Char2Wav

Authors:
Jose Sotelo, Soroush Mehri, Kundan Kumar, Joao Felipe Santos, Kyle Kastner, Aaron Courville, Yoshua Bengio

Description:
The paper presents Char2Wav, an end-to-end model for speech synthesis with two main components: a reader (encoder-decoder model with attention) and a neural vocoder (conditional SampleRNN). The reader converts text or phonemes to vocoder acoustic features, and the neural vocoder generates raw waveform samples.

Training and Data:
The reader and neural vocoder are pretrained separately using normalized WORLD vocoder features, and then fine-tuned end-to-end. The reader uses a bidirectional RNN encoder and an RNN decoder with attention, while the neural vocoder uses a conditional version of SampleRNN to generate raw waveforms.

Advantages:
Eliminates the need for expert linguistic knowledge and simplifies the creation of speech synthesizers for new languages. Learns the entire process end-to-end, capturing long-term dependencies and producing high-quality audio directly from text.

Limitations:
Quantitative evaluation and comparison with other models are not provided in the paper. The performance may vary with different datasets and languages.

Model Architecture:
The reader consists of a bidirectional RNN encoder and an RNN decoder with attention. The neural vocoder is a conditional SampleRNN that captures long-term dependencies in sequential data, using a hierarchical structure to model dynamics at different time scales.

Dependencies:
Dependencies include PyTorch for neural network implementation, WORLD vocoder for feature extraction, and SampleRNN for neural vocoder implementation.

Synthesis:
Uses normalized WORLD vocoder features as intermediate representations.
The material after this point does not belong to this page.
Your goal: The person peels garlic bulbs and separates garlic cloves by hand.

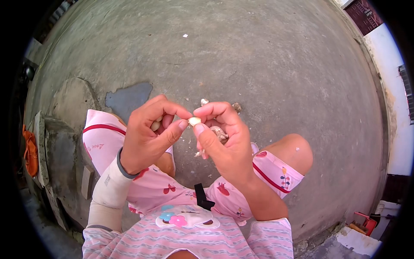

The reader converts text or phonemes to vocoder features, and the neural vocoder (conditional SampleRNN) generates raw waveform samples from these features.

Dataset:
The VCTK dataset for English and the DIMEX-100 dataset for Spanish were used for training and evaluation. The VCTK dataset contains recordings of multiple speakers, while the DIMEX-100 dataset includes Spanish text and corresponding recordings.

Preprocessing:
Preprocessing involves normalizing WORLD vocoder features, which include Mel-cepstral coefficients (MCCs), logarithmic fundamental frequency (log F0), and aperiodicities (APs). These features are used as targets for the reader and inputs for the neural vocoder during pretraining.

Evaluation Metrics:

Subjective evaluation based on the intelligibility and naturalness of the generated speech. Samples provided for qualitative assessment.